I honestly feel bad for the African American people who were treated so poorly and were abused day and night. I never would've survived such a harsh life. I couldn't even imagine myself being in there positions. I am truly thankful that they have paved the way for us to be here today. Every time I think about the lives of those who were slaves it makes me want to cry because it just wasn't right. I'm truly sorry that they were treated with such cruelty.

Most African American people don't do a lot of research on their history, so that don't really know too much about the lives of many slaves many years ago. They also don't know how many of our people we're abused to the point we're they in critical condition. Their not that often informed about what a lot of people went through just for all of us to be here today, but that's exactly why I'm here, I'm here so that you know exactly what it is that I'm talking about.

Elizabeth Keckley also referred to as Lizzie; was born 1818. Lizzie didn't have a formal education. Elizabeth had magnificent skills as a seamstress that she got from her mother. She was property of Colonel Burwell and had begun doing work at the age of four. Colonel Burwell's wife had giving birth to a baby girl; it was Elizabeth's duty to take care of the baby. Elizabeth was only a child herself and she was already giving a huge responsibility of caring for her master's child. When Elizabeth was 14 years old she was sent to work for her master's son, who was a Presbyterian minister in Virginia. In 1836 her new master moved to a church in North Carolina, Elizabeth said that the salary was extremely small.

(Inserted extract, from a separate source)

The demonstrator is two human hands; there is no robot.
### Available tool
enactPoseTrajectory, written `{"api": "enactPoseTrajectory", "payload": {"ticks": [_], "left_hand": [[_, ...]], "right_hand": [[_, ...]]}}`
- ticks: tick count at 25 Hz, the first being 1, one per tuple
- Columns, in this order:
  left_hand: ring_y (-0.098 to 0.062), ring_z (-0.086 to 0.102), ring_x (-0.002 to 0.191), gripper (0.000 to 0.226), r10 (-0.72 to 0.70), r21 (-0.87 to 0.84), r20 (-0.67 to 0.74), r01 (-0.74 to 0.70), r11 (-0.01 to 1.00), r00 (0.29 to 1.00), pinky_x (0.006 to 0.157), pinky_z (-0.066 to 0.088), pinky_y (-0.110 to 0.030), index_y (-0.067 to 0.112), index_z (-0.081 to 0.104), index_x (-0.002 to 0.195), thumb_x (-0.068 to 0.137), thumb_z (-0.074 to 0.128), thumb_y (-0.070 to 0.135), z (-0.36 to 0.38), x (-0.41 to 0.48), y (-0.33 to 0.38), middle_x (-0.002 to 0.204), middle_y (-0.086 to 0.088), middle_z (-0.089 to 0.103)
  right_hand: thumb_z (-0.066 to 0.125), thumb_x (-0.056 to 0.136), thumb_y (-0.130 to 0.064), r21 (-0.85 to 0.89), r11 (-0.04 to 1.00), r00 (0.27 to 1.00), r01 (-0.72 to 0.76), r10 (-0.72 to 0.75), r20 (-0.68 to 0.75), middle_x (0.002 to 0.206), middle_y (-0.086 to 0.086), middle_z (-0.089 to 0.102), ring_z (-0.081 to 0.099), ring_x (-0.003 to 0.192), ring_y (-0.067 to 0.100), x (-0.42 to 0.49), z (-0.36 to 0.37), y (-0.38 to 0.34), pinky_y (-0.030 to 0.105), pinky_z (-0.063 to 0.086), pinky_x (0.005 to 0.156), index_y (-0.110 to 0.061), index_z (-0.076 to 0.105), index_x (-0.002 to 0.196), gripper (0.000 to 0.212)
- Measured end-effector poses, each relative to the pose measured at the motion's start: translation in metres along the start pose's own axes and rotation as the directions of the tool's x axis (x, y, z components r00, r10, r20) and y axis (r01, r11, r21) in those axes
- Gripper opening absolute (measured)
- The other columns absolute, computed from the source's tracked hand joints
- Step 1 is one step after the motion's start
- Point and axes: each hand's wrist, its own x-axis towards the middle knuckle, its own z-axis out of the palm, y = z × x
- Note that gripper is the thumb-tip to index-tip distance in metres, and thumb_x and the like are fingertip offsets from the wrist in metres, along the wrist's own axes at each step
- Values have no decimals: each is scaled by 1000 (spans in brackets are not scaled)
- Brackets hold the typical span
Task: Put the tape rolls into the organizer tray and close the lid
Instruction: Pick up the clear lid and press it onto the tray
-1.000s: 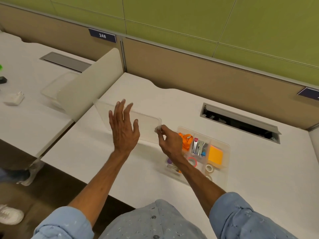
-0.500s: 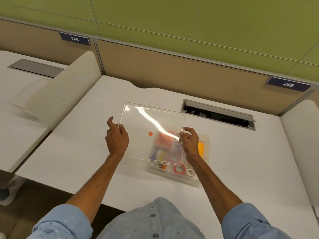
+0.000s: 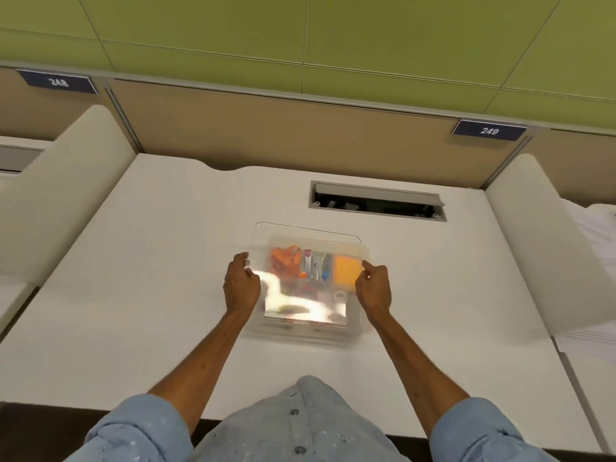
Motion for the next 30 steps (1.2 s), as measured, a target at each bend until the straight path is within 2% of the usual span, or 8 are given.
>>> {"api": "enactPoseTrajectory", "payload": {"ticks": [4,6,11,18,23,27,30], "left_hand": [[-36,55,143,61,-35,25,79,33,999,996,121,43,-47,8,49,154,97,44,-13,15,-10,3,156,-14,58],[-38,53,145,64,-41,45,114,36,998,993,124,43,-48,8,46,156,95,45,-13,20,-12,3,158,-16,56],[-37,50,148,66,-75,75,142,65,995,987,124,41,-48,8,43,159,95,46,-10,24,-16,0,161,-15,53],[-41,54,143,59,-53,92,164,38,995,985,121,45,-54,6,45,157,100,48,-8,27,-13,-6,157,-18,56],[-41,48,149,59,-63,84,177,49,995,982,125,39,-53,2,38,160,102,49,-7,28,-15,-7,161,-20,50],[-42,43,152,62,-82,72,190,70,995,978,127,35,-53,2,33,162,103,50,-6,27,-16,-8,163,-22,46],[-42,45,150,59,-66,72,185,53,996,980,125,37,-53,1,37,160,103,51,-5,27,-16,-7,160,-23,49]], "right_hand": [[47,110,-8,-82,996,999,-22,19,-36,154,7,56,68,123,32,-1,-5,8,39,55,96,-6,51,153,43],[49,109,-8,-160,987,1000,2,-4,-13,149,12,53,66,126,33,-1,-6,10,41,55,101,-7,48,157,47],[51,106,-2,-199,980,999,7,-16,-47,144,14,52,62,129,33,-3,-3,11,48,56,106,-8,52,154,48],[55,99,3,-247,969,999,8,-17,-36,139,17,54,60,128,37,-4,-3,9,47,55,104,-5,58,146,47],[59,102,-5,-154,988,1000,7,-10,-23,131,19,57,67,115,40,-8,-1,9,39,57,91,-2,63,133,31],[60,104,-10,-131,991,999,22,-25,-24,133,19,60,67,120,38,-10,0,8,42,58,96,-5,61,138,34],[56,104,-4,-128,991,998,35,-41,-41,138,19,60,63,127,36,-12,1,10,45,56,103,-7,54,149,45]]}}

Elizabeth was later sold to another man who lived in St. Louis Missouri. When Elizabeth was twenty one years old she became a mother of a white man's baby. Elizabeth didn't want a child at the time because she didn't want her baby to be born into such a cruel life style. But she had no choice but to care for her son.

In 1855 Elizabeth had finally saved enough money to buy herself freedom. She married a man named James Keckley, but as a result to his alcoholism and laziness; she then moved to Washington where she worked as a dressmaker for the wife of Abraham Lincoln.

In 1868 she published her autobiography, Thirty Years a Slave. Elizabeth Keckley, who served as president of the Contraband Relief Association, died in 1907.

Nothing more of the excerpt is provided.